━━━ Data for analysis
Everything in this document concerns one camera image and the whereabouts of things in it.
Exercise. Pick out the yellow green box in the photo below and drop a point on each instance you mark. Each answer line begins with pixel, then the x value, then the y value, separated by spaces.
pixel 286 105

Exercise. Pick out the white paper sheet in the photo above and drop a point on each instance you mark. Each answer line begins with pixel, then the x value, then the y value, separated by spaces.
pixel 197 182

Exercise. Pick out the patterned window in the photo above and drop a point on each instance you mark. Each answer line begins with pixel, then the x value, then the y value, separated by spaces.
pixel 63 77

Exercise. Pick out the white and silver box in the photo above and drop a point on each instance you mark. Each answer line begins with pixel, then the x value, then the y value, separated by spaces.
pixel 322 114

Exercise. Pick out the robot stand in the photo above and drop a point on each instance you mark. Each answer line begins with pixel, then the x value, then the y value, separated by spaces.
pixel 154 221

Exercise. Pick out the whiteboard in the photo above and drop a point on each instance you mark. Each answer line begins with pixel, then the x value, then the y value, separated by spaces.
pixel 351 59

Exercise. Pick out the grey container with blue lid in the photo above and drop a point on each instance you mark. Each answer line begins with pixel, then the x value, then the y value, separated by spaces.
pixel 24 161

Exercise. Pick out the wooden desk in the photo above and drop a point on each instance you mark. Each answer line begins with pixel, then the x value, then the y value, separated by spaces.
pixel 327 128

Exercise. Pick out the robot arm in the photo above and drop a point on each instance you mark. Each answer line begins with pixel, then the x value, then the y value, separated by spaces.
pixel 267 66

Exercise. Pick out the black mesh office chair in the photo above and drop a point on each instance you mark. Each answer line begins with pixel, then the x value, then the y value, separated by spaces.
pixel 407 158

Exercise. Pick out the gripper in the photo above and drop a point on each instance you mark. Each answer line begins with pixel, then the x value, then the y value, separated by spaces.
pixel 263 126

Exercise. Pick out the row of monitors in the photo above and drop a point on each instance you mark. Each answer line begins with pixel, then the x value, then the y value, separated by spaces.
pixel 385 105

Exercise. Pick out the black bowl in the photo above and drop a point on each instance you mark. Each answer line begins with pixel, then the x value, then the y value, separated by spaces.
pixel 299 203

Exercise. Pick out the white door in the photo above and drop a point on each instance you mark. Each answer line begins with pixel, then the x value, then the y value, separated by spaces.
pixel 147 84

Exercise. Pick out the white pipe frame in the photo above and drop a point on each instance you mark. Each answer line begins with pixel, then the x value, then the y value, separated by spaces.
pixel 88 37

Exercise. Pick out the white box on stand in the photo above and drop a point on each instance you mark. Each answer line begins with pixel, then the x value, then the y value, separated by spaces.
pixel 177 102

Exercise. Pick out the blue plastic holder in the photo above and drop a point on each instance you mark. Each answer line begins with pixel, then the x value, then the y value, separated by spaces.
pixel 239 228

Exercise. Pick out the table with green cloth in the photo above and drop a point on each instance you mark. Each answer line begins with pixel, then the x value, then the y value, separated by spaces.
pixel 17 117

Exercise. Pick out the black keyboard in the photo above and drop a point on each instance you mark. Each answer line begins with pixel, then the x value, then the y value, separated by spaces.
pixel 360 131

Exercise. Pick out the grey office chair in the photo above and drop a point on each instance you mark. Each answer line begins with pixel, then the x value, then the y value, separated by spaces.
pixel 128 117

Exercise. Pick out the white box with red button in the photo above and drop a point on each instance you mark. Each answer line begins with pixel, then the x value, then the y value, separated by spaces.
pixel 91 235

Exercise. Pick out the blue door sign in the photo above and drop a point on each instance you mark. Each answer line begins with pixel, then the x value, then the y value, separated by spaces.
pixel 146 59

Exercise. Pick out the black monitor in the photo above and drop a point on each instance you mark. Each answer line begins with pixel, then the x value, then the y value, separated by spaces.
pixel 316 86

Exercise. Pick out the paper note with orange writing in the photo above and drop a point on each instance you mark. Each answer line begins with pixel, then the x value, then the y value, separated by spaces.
━━━━━━
- _Directions for this task_:
Give back every entry exactly.

- _Exercise solution_:
Everything in this document concerns one camera image and the whereabouts of things in it.
Exercise. Pick out the yellow green box in the photo below and drop a point on each instance you mark. Each answer line begins with pixel, then the x value, then the y value, separated by spaces.
pixel 286 105

Exercise. Pick out the white paper sheet in the photo above and drop a point on each instance you mark. Each answer line begins with pixel, then the x value, then the y value, separated by spaces.
pixel 197 182

Exercise. Pick out the patterned window in the photo above and drop a point on each instance you mark. Each answer line begins with pixel, then the x value, then the y value, separated by spaces.
pixel 63 77

Exercise. Pick out the white and silver box in the photo above and drop a point on each instance you mark. Each answer line begins with pixel, then the x value, then the y value, separated by spaces.
pixel 322 114

Exercise. Pick out the robot stand in the photo above and drop a point on each instance you mark. Each answer line begins with pixel, then the x value, then the y value, separated by spaces.
pixel 154 221

Exercise. Pick out the whiteboard in the photo above and drop a point on each instance you mark. Each answer line begins with pixel, then the x value, then the y value, separated by spaces.
pixel 351 59

Exercise. Pick out the grey container with blue lid in the photo above and drop a point on each instance you mark. Each answer line begins with pixel, then the x value, then the y value, separated by spaces.
pixel 24 161

Exercise. Pick out the wooden desk in the photo above and drop a point on each instance you mark. Each answer line begins with pixel, then the x value, then the y value, separated by spaces.
pixel 327 128

Exercise. Pick out the robot arm in the photo above and drop a point on each instance you mark. Each answer line begins with pixel, then the x value, then the y value, separated by spaces.
pixel 267 66

Exercise. Pick out the black mesh office chair in the photo above and drop a point on each instance you mark. Each answer line begins with pixel, then the x value, then the y value, separated by spaces.
pixel 407 158

Exercise. Pick out the gripper in the photo above and drop a point on each instance you mark. Each answer line begins with pixel, then the x value, then the y value, separated by spaces.
pixel 263 126

Exercise. Pick out the row of monitors in the photo above and drop a point on each instance you mark. Each answer line begins with pixel, then the x value, then the y value, separated by spaces.
pixel 385 105

Exercise. Pick out the black bowl in the photo above and drop a point on each instance you mark. Each answer line begins with pixel, then the x value, then the y value, separated by spaces.
pixel 299 203

Exercise. Pick out the white door in the photo above and drop a point on each instance you mark. Each answer line begins with pixel, then the x value, then the y value, separated by spaces.
pixel 147 84

Exercise. Pick out the white pipe frame in the photo above and drop a point on each instance you mark. Each answer line begins with pixel, then the x value, then the y value, separated by spaces.
pixel 88 37

Exercise. Pick out the white box on stand in the photo above and drop a point on each instance you mark. Each answer line begins with pixel, then the x value, then the y value, separated by spaces.
pixel 177 102

Exercise. Pick out the blue plastic holder in the photo above and drop a point on each instance you mark. Each answer line begins with pixel, then the x value, then the y value, separated by spaces.
pixel 239 228

Exercise. Pick out the table with green cloth in the photo above and drop a point on each instance you mark. Each answer line begins with pixel, then the x value, then the y value, separated by spaces.
pixel 17 117

Exercise. Pick out the black keyboard in the photo above and drop a point on each instance you mark. Each answer line begins with pixel, then the x value, then the y value, separated by spaces.
pixel 360 131

Exercise. Pick out the grey office chair in the photo above and drop a point on each instance you mark. Each answer line begins with pixel, then the x value, then the y value, separated by spaces.
pixel 128 117

Exercise. Pick out the white box with red button in the photo above and drop a point on each instance you mark. Each answer line begins with pixel, then the x value, then the y value, separated by spaces.
pixel 91 235

Exercise. Pick out the blue door sign in the photo above and drop a point on each instance you mark. Each answer line begins with pixel, then the x value, then the y value, separated by spaces.
pixel 146 59

Exercise. Pick out the black monitor in the photo above and drop a point on each instance you mark. Each answer line begins with pixel, then the x value, then the y value, separated by spaces.
pixel 316 86

Exercise. Pick out the paper note with orange writing in the photo above and drop a point on each instance you mark. Each answer line begins with pixel, then the x value, then the y value, separated by spaces.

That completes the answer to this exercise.